是川遺跡
【これかわいせき】

縄文時代の遺跡。八戸市是川にある遺跡。新井田川左岸に位置する。厳密には前・中期の一王寺遺跡と中・後期の堀田遺跡,さらに晩期の中居遺跡の3遺跡からなる。しかし,一般には晩期の泥炭層遺跡である中居遺跡を指す。これらは,昭和32年に是川石器時代遺跡の名称で国史跡に指定された。大正15年に長谷部言人・山内清男によって一王寺遺跡が発掘調査され,これはのちに北津軽郡市浦(しうら)村オセドウ貝塚の出土資料とともに円筒土器分かの指定へとなった。昭和3年には大山柏らによって中居遺跡が発掘調査され多数の植物性遺物を出土し,泥炭層がクルミ・トチ・ナラなどの堅果類からなる特殊泥炭層であることが判明した。
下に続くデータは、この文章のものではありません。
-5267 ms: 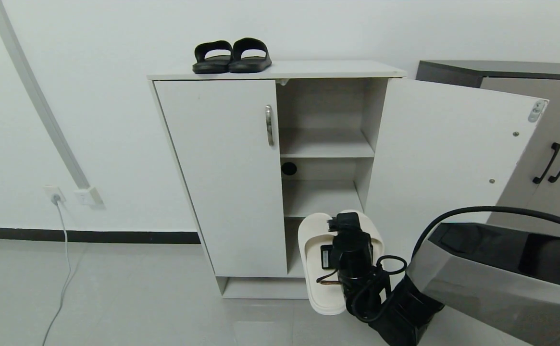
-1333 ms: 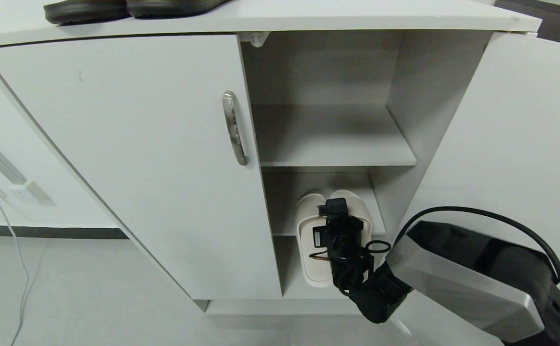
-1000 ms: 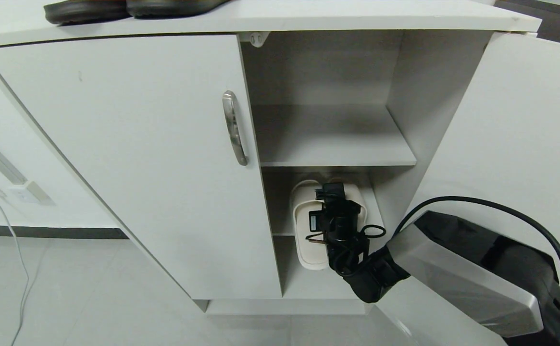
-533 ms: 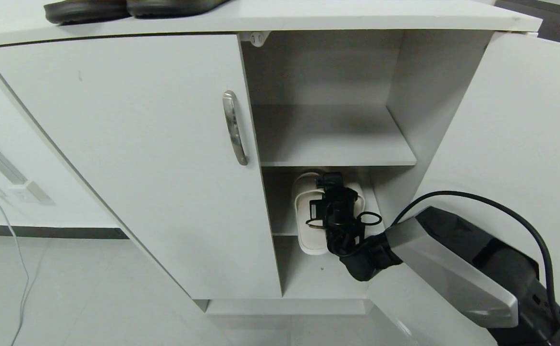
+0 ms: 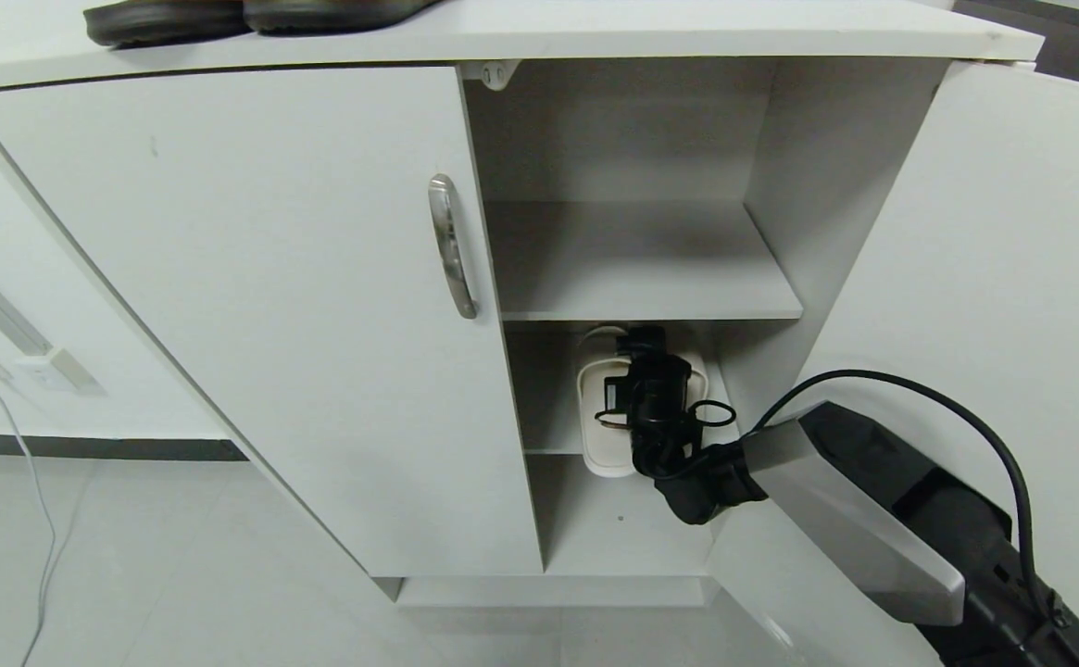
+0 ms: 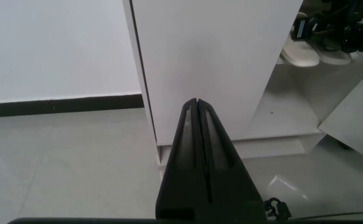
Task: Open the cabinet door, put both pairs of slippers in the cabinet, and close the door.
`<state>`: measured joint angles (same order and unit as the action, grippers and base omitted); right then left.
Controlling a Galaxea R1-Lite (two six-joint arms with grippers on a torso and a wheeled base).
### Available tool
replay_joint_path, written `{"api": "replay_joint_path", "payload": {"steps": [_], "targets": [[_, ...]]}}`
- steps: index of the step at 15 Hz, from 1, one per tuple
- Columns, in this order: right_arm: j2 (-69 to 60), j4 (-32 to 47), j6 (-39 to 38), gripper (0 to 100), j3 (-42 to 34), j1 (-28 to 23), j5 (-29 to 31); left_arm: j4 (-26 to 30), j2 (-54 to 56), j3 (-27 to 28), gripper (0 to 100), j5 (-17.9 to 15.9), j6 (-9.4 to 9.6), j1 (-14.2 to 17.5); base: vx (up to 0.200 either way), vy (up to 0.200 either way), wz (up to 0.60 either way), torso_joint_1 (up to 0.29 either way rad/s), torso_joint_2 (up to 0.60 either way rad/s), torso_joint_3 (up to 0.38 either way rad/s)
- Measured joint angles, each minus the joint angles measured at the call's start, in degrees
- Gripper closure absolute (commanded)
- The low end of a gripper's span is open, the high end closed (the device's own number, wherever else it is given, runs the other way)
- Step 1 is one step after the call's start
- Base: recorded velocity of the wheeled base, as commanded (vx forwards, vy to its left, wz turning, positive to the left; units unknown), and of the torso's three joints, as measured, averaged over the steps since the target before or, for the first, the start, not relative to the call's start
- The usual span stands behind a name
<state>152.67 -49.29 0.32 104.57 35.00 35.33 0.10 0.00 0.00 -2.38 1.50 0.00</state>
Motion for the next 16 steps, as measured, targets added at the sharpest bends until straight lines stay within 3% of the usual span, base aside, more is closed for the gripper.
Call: {"api": "replay_joint_path", "payload": {"steps": [11, 12, 16], "targets": [[3.56, 4.86, -0.07, 100, 8.94, -1.07, 0.06, 0.00, 0.00, 0.00, 100, 0.02, -0.02, 0.00, 0.000, 0.000, 0.00, 0.000, 0.00, 0.000], [3.64, 4.84, -0.07, 0, 8.96, -1.12, 0.09, 0.00, 0.00, 0.00, 100, 0.00, 0.00, 0.00, 0.000, 0.000, 0.00, 0.000, 0.00, 0.000], [3.55, 4.49, 0.06, 0, 6.97, -1.01, 0.35, 0.00, 0.00, 0.00, 100, 0.00, 0.00, 0.00, 0.000, 0.000, 0.00, 0.000, 0.00, 0.000]]}}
また,市立歴史民族資料館管理棟建設に伴い,昭和49年に市教育委員会によって発掘調査がなされ,ベンガラで覆われた2体を含む8体の人骨が出土した。しかし,当遺跡が晩期を代表する遺跡として著名であるのは,出土品の量,優勝なことなどのほかに,地主であった泉山岩次郎とその義弟の斐次郎が,大正9年ごろから発掘をし,出土した遺物はすべて散逸させずに保存したためであり,これらの遺物は昭和35年に八戸市に寄贈された。出土遺物の点数は,中居遺跡出土品が4,006点(内訳は,亀ケ岡式土器1,688・土製品255・石器1,954・骨角器4,木器など植物質製品78,自然遺物19・土師器8),一王寺遺跡出土品が149点(内訳は,円筒土器20・土偶3・骨角器100・自然遺物26),その他各地出土品923点の合計5,078点の多数にのぼる。土器は,破片を含まない数という。これらのうち,土器類343・石器類141・木器類39・玉類63・土偶類47の計633点が陸奥国是川遺跡出土品として昭和37年に国重文に指定された。数多い優れた遺物の中でも,赤漆塗飾り太刀・赤漆塗弓・篦形木製品・籃胎漆器などの植物性の遺物は,当遺跡を代表するものといえよう。